A 12-year-old girl is prohibited from bringing aspirin to California public schools without a note from her mother or father – but in many California districts she may sign herself out of classes, leave her junior-high campus without parental permission, secretly have an abortion and return to school before the end of the day and her own family may be none the wiser.
Parents and educators across the state have been in heated debate over school policies allowing children to be excused during class time without parental notification for “confidential medical services” such as abortions, birth control, and drug and mental health services.
They were debating changing the current policy to reflect school administrators’ interpretation of California Education Code 4601.1, which states:
Commencing in the fall of the 1986-87 academic year, the governing board of each school district shall, each academic year, notify pupils in grades 7 to 12, inclusive, and the parents or guardians of all pupils enrolled in the districts, that school authorities may excuse any pupil from the school for the purpose of obtaining confidential medical services without the consent of the pupil’s parent or guardian.
Pacific Justice Institute staff attorney Matt McReynolds told WND the statute is ambiguous and only says the districts may dismiss students, not that they are required to do so.
“If you use general principles of statutory construction, as we lawyers do in interpreting these things, ‘may’ is very different than ‘must,’” he said. “It doesn’t say they must dismiss them, which is how the ACLU, Planned Parenthood and the National Youth Law Center interpret it.
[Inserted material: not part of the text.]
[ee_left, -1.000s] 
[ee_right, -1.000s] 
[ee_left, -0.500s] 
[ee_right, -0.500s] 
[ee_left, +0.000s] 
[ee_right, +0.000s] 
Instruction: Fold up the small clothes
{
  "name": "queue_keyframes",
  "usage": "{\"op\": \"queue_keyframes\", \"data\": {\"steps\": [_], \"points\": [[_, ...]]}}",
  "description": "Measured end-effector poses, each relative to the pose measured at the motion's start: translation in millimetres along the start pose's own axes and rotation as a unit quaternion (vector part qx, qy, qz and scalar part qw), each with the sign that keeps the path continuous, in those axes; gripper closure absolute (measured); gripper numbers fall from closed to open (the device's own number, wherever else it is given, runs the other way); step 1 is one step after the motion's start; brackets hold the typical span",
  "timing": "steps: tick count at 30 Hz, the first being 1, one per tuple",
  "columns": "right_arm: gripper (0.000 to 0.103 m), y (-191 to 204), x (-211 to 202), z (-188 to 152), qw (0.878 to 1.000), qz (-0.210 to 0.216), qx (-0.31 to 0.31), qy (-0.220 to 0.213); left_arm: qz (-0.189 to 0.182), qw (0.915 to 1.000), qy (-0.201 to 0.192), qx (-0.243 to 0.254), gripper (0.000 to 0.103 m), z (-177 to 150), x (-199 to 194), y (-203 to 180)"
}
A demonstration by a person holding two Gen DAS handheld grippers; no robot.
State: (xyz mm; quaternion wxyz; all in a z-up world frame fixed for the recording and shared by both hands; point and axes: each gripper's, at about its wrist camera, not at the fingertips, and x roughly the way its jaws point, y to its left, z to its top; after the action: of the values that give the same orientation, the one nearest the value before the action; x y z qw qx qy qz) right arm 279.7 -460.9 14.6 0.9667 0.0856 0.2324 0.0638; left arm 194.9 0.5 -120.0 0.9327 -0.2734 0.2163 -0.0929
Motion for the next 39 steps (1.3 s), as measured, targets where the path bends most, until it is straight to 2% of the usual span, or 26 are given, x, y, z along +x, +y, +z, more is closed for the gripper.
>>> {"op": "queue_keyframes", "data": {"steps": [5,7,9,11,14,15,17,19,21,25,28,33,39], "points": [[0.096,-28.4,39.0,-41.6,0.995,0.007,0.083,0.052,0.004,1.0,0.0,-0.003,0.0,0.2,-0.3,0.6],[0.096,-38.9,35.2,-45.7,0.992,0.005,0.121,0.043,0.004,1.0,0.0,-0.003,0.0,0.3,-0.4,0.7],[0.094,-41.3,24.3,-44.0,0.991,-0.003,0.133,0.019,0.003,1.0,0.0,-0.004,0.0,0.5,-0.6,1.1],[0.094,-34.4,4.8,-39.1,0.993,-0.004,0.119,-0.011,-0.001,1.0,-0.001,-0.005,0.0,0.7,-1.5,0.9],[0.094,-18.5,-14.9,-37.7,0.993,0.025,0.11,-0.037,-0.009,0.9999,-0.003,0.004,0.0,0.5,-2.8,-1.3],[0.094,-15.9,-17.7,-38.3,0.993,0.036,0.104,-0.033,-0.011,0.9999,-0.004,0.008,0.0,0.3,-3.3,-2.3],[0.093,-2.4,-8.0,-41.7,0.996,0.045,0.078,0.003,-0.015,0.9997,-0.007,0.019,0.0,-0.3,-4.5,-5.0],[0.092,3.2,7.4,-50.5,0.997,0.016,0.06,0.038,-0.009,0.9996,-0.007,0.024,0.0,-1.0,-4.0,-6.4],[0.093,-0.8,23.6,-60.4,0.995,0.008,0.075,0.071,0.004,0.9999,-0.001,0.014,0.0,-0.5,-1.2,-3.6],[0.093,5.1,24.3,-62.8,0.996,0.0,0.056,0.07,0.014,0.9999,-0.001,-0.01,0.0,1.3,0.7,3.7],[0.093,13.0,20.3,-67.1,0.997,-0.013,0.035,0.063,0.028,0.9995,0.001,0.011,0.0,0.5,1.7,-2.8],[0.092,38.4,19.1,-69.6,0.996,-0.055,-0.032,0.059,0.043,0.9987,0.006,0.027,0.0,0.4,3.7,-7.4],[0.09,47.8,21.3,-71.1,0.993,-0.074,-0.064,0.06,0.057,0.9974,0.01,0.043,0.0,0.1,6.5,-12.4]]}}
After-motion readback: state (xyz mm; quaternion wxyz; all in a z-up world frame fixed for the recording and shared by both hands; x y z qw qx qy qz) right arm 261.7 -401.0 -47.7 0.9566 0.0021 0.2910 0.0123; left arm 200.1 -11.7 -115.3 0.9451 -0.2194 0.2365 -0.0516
It is a district-by-district decision on whether they will tell parents.”
“They can’t drive themselves anywhere, so some adult or somebody with a driver’s license would have to get them to those so-called ‘confidential’ medical appointments that aren’t so ‘confidential’ after all when you really think about it,” he said. “You’re talking about an older boyfriend, a boyfriend’s parents, maybe even a school official? Somebody has to get them there [and back] when they’re that young.”
McReynolds argues that hiding medical issues from parents may endanger the health and well being of a child [But the students belongs to the State and apparently that is none of the parents business].
”A parent who is 100 percent legally and morally responsible for taking care of their minor child may have no real ability to do so if they don’t know that their child just had a major medical procedure,” he said. “Or in the case of counseling, they may have no idea their child is dealing with substance abuse or suicidal thoughts or any number of other things.”
First, I don’t think schools should be in the business of facilitating abortions, especially for minors. They should NOT be in the business of deceiving parents - ever.
In California confidentiality is so bad that even teachers being told by other teachers about life threatening problems of a child can face criminal charges.
I also must ask if this 12-year-old gets an abortion with the help of the school and without parental consent, if there are medical or mental complications following the abortion, who pays these costs? Why the parent, they never approved of the procedure? Then who? Well, probably old sucker taxpayers, making us accomplices to the abortion.